Using Cloud Annotations to train models from TensorFlow's Object Detection model zoo

clone the following repos:

git clone https://github.com/cloud-annotations/custom-training.git
git clone https://github.com/tensorflow/models.git

There are 3 things we need to setup:

  • The TensorFlow Object Detection package
  • The pipeline
  • The training script (which will handle:)
    • The training data
    • The pretrained model

Setting up the TensorFlow Object Detection package

move into the research directory:

cd models/research/

compile the protobufs:

protoc object_detection/protos/*.proto --python_out=.

Note: You will need to have protoc installed macOS + Homebrew If you have Homebrew installed, run: brew install protobuf Windows / Linux / macOS The simplest way to install the protocol compiler is to download a pre-built binary from the protobuf release page You can find pre-built binaries in zip packages: protoc-{version}-{platform}.zip

Set up the packages:

python setup.py sdist
(cd slim && python setup.py sdist)

This will create two python packages, dist/object_detection-0.1.tar.gz and slim/dist/slim-0.1.tar.gz, copy them to the custom-training/trainer directory.

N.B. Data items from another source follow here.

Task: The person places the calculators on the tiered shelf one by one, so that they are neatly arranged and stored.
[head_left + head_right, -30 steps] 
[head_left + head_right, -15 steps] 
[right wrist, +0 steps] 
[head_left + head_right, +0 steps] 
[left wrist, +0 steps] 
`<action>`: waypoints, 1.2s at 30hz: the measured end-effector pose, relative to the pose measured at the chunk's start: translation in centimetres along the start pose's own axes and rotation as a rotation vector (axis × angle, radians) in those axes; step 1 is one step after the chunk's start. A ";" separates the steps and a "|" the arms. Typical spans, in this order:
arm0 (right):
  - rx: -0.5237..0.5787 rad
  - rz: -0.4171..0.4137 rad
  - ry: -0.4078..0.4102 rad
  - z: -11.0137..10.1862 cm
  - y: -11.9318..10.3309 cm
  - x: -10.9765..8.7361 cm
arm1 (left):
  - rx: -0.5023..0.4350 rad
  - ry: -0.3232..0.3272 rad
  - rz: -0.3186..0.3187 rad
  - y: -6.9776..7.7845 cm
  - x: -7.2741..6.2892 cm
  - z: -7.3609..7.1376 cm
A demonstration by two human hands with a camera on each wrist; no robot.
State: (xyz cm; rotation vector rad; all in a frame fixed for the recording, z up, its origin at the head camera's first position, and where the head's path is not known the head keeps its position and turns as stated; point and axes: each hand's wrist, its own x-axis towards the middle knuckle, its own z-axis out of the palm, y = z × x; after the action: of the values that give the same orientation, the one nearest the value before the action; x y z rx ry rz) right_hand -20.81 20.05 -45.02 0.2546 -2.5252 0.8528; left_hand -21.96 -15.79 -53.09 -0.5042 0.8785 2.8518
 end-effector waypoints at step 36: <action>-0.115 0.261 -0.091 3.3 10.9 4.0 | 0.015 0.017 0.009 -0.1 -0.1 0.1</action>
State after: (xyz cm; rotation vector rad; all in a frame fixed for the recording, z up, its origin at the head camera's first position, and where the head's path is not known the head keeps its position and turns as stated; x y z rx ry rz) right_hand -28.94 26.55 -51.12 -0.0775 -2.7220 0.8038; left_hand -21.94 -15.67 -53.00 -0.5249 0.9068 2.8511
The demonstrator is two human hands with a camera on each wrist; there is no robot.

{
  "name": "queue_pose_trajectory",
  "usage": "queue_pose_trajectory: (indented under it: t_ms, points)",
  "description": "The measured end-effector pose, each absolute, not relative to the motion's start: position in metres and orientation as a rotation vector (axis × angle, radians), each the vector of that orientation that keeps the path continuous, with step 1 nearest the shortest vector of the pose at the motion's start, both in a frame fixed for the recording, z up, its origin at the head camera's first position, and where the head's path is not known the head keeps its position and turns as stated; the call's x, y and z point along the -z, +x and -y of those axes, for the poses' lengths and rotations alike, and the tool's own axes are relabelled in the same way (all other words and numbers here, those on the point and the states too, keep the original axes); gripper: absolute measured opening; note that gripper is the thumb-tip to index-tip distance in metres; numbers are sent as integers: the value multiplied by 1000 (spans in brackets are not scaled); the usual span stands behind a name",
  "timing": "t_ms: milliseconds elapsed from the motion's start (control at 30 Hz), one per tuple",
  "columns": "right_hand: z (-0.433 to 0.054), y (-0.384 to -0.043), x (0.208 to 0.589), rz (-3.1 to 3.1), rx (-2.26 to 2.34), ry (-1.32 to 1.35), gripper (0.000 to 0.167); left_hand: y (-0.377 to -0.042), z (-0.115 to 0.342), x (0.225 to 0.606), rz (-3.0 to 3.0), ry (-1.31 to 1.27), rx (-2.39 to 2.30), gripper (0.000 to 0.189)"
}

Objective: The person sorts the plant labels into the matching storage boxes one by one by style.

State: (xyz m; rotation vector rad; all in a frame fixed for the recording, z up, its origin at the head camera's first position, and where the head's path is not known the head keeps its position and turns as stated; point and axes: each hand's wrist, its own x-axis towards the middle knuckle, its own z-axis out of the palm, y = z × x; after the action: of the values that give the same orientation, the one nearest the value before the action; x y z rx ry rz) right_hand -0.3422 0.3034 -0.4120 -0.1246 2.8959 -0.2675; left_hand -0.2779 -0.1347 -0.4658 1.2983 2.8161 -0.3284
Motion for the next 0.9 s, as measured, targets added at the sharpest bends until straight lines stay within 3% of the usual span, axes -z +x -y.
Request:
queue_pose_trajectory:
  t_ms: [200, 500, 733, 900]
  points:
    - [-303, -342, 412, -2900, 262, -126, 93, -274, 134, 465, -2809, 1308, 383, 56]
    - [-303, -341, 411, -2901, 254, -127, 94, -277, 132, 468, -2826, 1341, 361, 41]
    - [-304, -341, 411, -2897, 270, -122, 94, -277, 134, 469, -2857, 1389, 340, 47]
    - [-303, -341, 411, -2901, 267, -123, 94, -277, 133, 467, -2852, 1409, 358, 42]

The trainer folder should look like this:

+ trainer/
  - download_checkpoint.py
  - faster_rcnn_resnet101_coco.config
  - generate_label_map.py
  - generate_tf_record.py
  - object_detection-0.1.tar.gz
  - override_pipeline.py
  - prepare_training.py
  - requirements.txt
  - slim-0.1.tar.gz
  - start.sh

Choosing a model type

Before moving forward we need to decide on a model type. You can find all available model types in the model zoo.

There 2 main base:

  • ssd used by default by the Cloud Annotations tool, is great for devices that don't have a lot of power. You can detect objects very fast on devices like phones and raspberry pis.
  • faster rcnn is good for high accuracy predictions, but runs much slower.

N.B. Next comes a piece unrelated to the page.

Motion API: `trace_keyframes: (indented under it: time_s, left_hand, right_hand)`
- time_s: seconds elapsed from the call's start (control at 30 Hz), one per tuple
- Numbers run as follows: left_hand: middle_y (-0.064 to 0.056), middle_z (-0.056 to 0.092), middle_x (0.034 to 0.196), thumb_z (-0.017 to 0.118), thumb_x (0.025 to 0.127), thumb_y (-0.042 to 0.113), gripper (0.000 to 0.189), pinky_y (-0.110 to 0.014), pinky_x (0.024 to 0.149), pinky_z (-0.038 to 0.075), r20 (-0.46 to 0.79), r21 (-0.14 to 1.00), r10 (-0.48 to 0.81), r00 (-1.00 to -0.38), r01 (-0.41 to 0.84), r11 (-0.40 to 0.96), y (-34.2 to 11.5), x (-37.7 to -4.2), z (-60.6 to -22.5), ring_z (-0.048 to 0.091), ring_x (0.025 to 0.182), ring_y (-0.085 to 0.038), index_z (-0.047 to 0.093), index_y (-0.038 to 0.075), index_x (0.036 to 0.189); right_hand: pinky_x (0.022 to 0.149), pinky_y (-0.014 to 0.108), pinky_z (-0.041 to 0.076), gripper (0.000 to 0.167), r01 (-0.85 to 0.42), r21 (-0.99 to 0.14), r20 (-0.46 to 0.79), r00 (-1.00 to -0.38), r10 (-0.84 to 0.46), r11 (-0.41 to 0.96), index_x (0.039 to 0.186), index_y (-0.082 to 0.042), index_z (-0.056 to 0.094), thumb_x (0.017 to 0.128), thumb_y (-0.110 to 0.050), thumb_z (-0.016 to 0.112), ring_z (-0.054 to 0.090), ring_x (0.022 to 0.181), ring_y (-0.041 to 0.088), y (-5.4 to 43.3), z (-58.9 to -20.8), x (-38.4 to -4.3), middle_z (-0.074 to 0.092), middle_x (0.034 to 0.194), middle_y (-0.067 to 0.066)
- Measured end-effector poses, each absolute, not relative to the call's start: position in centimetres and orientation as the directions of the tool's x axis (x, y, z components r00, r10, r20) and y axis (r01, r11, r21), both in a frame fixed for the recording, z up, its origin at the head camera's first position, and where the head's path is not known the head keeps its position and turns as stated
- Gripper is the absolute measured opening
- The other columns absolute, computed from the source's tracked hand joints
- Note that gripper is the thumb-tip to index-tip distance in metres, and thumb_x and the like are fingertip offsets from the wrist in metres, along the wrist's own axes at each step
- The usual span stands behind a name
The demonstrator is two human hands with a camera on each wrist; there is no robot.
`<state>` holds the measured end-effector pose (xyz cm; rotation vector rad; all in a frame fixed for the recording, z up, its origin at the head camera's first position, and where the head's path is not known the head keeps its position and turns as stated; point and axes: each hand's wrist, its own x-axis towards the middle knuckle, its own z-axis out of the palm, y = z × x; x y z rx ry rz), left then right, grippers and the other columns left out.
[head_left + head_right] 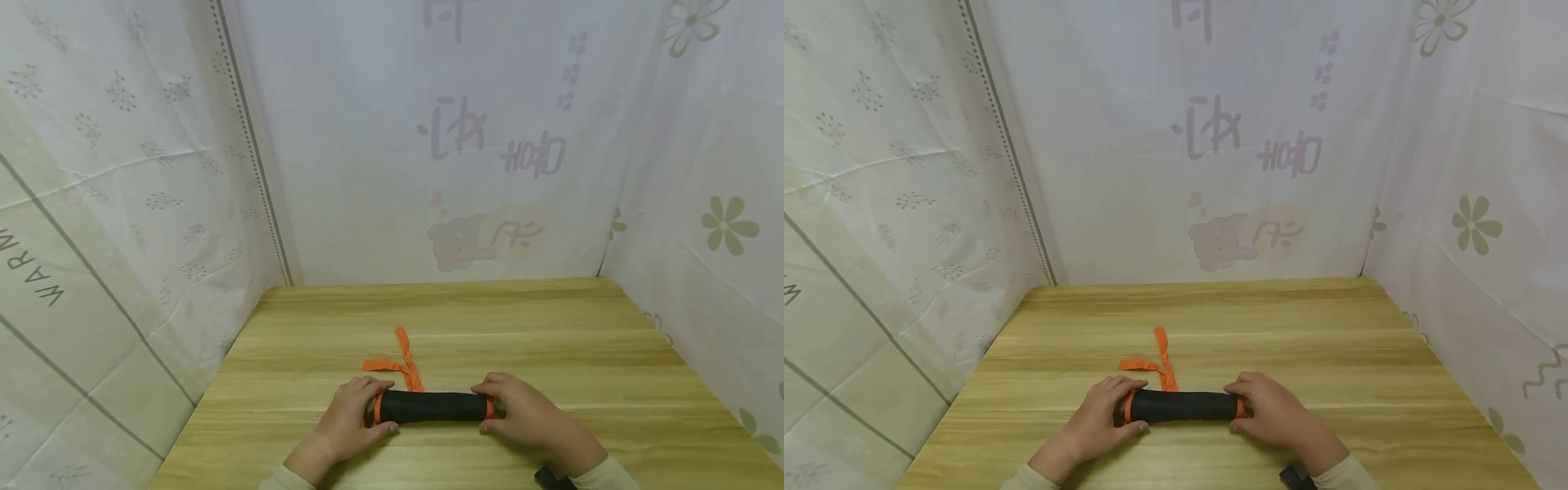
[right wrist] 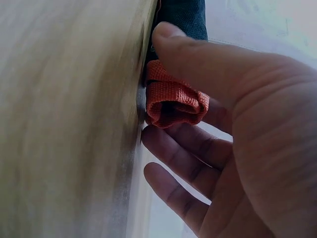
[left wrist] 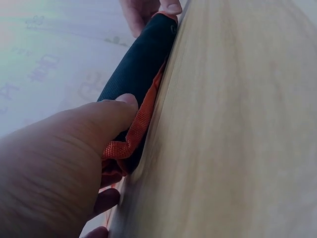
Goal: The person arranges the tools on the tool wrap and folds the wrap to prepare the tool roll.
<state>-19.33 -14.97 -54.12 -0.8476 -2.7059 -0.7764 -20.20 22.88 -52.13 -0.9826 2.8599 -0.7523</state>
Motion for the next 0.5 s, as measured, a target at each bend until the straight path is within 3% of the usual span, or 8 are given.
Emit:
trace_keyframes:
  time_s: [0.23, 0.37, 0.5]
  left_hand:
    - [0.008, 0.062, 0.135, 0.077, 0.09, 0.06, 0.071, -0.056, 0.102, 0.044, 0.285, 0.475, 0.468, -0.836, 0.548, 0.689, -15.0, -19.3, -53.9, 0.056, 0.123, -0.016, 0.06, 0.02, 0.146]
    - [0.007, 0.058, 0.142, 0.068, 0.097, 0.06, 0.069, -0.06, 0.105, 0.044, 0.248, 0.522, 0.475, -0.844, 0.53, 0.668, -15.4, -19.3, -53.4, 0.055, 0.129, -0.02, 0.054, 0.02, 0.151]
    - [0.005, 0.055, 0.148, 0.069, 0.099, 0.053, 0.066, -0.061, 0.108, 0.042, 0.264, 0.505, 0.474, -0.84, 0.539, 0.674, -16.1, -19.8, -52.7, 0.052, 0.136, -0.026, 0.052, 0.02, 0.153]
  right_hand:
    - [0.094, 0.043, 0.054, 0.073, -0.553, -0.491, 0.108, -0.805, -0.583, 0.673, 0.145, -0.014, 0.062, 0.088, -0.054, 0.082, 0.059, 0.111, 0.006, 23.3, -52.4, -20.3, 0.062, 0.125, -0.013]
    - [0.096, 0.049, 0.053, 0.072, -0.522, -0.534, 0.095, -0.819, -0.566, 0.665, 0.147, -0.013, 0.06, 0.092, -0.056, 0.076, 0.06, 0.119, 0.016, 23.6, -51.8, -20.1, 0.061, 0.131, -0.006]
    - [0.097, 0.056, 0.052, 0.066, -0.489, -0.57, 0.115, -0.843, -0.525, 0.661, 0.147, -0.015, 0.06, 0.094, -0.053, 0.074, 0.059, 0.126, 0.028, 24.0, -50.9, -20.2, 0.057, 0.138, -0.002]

In the model zoo you can find a chart with comparison of the speed and accuracy of each type. The time is in milliseconds, but it's important to note that it is the speed of the model on a Nvidia GeForce GTX TITAN X gpu. The accuracy is measured in mAP the higher the better.

The default model that cacli trains is the ssd mobilenet v1 model which has the following metrics:

Speed (ms) mAP
30 21

Note: As a frame of reference, I get about 15fps on my MacBook Pro, ~66ms.

In this walkthrough I'll be using the faster r-cnn resnet101 model which has the following metrics:

Speed (ms) mAP
106 32

Note: I'm guessing ~233ms on a Mac or 4fps.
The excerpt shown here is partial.